Rabbimiz İsa Mesih’in Tutku Süresinin Yirmi Dört Saati
Luisa Piccarreta, İlahi İrade'nin Küçük Kızı tarafından Our Lord Jesus Christ'in Acı Tutkusu'nun 24 Saati
† Onsekizinci Saat
10 ile 11 Arası †
İsa, çarmıha tırnağı omuzlarına alır. Kafatasına yürüyüşe başlar. İsa çarmığın altında yere düşer ve giysileri soyulur

İsa, sonsuz aşkım! Sana hiç dinlenme izni vermediğini görüyorum ve sevgi arzusunu ve acını hissediyorum. Kalbin güçlü bir şekilde atar ve her atışla onun acısını algılıyorum, aşktan çıkan şiddetli patlamaları ve fırlatmalarını. Sana yanan ateşi geri tutamadığı için sende bir işkence haline gelir. İznirsin ve her izninde “çarmık” kelimesini ağızdan çıkardığını duyuyorum. Ve “çarmık” her damla kanın, “çarmık” tüm acılarında söylenir, bunlarda bir kıyı olmadan denizde batmışsınız gibi. Şimdi bağırıyor: “0 sevilen ve arzu edilen Çarmık, sen tek başına çocuklarımı kurtaracaksın, sende tüm aşkımı birleştiriyorum”.
İsa İkinci Kez Dikenli Taçla Tacılandırılır
Aynı zamanda eziciler seni mahkemeye geri döndürüp mor elbiseni çıkarıp giysilerinizi tekrar giyinir.
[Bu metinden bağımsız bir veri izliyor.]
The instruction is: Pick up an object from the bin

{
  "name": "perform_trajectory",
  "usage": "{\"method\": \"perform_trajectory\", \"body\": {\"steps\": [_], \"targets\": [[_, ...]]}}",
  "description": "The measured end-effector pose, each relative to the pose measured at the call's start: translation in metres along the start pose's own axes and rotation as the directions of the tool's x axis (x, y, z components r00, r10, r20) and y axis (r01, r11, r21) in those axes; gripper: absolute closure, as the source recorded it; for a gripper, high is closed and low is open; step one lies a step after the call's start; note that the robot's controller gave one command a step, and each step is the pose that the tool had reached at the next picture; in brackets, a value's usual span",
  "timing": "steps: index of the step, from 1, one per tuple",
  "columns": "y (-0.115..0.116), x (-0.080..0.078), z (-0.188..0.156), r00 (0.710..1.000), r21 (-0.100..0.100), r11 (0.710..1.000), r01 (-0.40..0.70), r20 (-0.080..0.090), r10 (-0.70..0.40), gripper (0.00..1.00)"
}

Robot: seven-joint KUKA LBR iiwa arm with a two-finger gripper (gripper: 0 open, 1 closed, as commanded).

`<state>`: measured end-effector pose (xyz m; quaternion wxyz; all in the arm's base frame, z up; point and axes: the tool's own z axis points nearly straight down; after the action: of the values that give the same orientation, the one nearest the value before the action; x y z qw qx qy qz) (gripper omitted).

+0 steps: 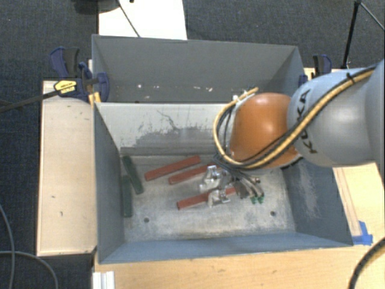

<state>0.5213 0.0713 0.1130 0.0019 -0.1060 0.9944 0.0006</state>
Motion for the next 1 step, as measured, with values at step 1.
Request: {"method": "perform_trajectory", "body": {"steps": [1], "targets": [[-0.0135,-0.0048,0.0188,1.000,0.001,1.000,0.027,0.003,-0.027,1.00]]}}
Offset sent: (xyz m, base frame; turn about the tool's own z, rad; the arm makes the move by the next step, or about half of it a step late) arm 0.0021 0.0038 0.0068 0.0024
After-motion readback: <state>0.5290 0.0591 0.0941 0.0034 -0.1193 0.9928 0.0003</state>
Ama ne acı! Ölmek benim için bu kadar korkunç bir şekilde acınan seni görmekten daha tatlı olacaktır. Elbise dikenli tacın içinde takılı kalır ve yapışık olur. Önceden duyulmamış acımla şimdi hem tacı hem de elbiseni yırtarlar. Bu acımasız eylemde birçok diken kırılarak başında kalanır
Kan damlarak aşağı akar ve ağrınız çok şiddetlidir ki susurup fırtınalar atarsınız. Ancak adamları sizin acınınza alıkoymaz. Sizi giysilerinize koyar, başınızda tacı yeniden yerleştirirler ve o kadar sert basarak dikenlerin gözünüzde ve kulaklarınızda tekrar hissedilmesini sağlarlar. Başınızdaki hiçbir bölge dikenlerin sığıntılarından kurtulamamıştır. Bu acısız el altında başınızdan ayaklarına kadar titrerken, evet, acınız ölümüze yakın getiriyor. Kan dolu gözlerinizle yavaş bir bakışla bana bakar ve bu ağır işkence içinde yardım istemek için sizi çağırıyorsunuz.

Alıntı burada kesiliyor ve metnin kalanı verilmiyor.